- What the task requires: A verbatim copy of the lines from the one with "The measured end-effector" through the final line below is required; print it and nothing else.

========

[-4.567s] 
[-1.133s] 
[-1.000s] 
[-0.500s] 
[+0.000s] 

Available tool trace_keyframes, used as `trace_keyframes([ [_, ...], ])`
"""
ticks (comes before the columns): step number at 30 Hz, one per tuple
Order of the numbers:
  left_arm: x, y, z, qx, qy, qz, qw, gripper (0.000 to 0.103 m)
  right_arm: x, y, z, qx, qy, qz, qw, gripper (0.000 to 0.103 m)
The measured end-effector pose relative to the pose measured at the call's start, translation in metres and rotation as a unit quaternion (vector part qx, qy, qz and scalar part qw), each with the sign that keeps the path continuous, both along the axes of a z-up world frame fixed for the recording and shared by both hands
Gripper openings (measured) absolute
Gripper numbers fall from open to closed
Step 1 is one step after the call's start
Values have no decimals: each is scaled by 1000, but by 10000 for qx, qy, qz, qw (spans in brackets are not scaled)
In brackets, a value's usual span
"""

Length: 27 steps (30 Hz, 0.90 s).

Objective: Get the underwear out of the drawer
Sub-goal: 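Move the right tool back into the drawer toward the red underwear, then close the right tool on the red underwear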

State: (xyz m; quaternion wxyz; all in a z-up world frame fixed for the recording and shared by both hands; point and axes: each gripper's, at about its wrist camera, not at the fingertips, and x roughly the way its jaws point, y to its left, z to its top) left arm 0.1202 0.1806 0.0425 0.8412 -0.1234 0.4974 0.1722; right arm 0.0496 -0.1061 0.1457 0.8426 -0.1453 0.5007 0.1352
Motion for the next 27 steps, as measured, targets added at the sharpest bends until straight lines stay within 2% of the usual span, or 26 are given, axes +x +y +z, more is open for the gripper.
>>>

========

- Completed exercise:
The measured end-effector pose relative to the pose measured at the call's start, translation in metres and rotation as a unit quaternion (vector part qx, qy, qz and scalar part qw), each with the sign that keeps the path continuous, both along the axes of a z-up world frame fixed for the recording and shared by both hands
Gripper openings (measured) absolute
Gripper numbers fall from open to closed
Step 1 is one step after the call's start
Values have no decimals: each is scaled by 1000, but by 10000 for qx, qy, qz, qw (spans in brackets are not scaled)
In brackets, a value's usual span
"""

Length: 27 steps (30 Hz, 0.90 s).

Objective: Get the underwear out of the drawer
Sub-goal: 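Move the right tool back into the drawer toward the red underwear, then close the right tool on the red underwear
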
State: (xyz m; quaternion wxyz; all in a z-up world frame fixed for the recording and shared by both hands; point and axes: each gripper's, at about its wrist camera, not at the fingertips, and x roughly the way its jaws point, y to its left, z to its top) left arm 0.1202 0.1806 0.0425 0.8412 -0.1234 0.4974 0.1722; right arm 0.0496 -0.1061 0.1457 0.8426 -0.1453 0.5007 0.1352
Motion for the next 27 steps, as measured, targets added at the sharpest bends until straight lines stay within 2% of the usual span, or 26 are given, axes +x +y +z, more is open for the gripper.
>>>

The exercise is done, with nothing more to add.